My university's library recently received a copy of Transitions
in European Patent Law: Influences of the Unitary Patent Package
(Rosa Maria Ballardini, Marcus Norrgård & Niklas Bruun eds., Kluwer Law
International 2015). Part IV is titled Enforcement and Procedural
European Patent Law, and includes chapters by Kelli Larson titled Enforcement:
Legal Implications of the European and Unitary Patent Systems for
Non-practicing Entity Patent Enforcement in Europe, and by Marcus Norrgård
and Alicia Nylund titled The Requirements for Preliminary Injunctions in the
Unified Patent Court. Ms. Larson's chapter provides a interesting
discussion of factors that cut both for and against the prediction that the new
system will make Europe more NPE-friendly, while the chapter by Professor Norrgård
and Ms. Nylund contrasts the UK approach to preliminary injunctions (involving
something of a balancing inquiry) with the German approach (involving more of a
prediction as to likelihood of harm).
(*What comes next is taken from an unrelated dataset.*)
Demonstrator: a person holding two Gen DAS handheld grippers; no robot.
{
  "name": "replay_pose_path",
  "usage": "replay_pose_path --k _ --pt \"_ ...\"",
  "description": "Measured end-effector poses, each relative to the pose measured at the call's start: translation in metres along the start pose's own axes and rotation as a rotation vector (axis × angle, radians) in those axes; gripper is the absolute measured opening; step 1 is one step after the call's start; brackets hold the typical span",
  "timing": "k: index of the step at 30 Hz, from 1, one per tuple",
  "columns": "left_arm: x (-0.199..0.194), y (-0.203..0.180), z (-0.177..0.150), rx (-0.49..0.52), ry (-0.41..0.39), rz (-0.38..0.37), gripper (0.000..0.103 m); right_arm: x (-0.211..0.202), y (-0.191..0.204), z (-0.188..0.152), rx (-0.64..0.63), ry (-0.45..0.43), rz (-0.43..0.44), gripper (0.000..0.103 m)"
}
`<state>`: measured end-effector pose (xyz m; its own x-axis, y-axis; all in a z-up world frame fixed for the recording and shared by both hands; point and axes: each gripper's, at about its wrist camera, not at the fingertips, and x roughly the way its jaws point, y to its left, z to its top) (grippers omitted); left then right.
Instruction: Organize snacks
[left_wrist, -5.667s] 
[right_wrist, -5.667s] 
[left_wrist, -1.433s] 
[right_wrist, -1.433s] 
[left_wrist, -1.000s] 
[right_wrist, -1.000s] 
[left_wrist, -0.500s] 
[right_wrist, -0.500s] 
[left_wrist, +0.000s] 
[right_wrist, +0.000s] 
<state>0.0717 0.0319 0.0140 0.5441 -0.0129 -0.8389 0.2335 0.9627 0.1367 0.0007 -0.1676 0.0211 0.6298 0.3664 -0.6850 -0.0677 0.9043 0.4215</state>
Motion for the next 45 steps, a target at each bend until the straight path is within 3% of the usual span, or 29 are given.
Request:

Norrgård and Nylund note that the
relevant legal documents relating to the UPC do not clearly specify which
approach the UPC should take toward preliminary injunctions, and they argue in
favor of an approach (patterned after frameworks developed by Professor John
Leubsdorf and Judge Richard Posner) that they refer to as "inverse
sequential," which would begin "by weighing the interests of the
parties, which in turn would define the standard of proof required. In
short, the graver the consequences for the plaintiff compared with the
defendant's consequences, the lower the threshold for a preliminary injunction,
and the other way around: the greater the harm to the defendant (compared
to the plaintiff's), the higher the threshold." Interesting reading.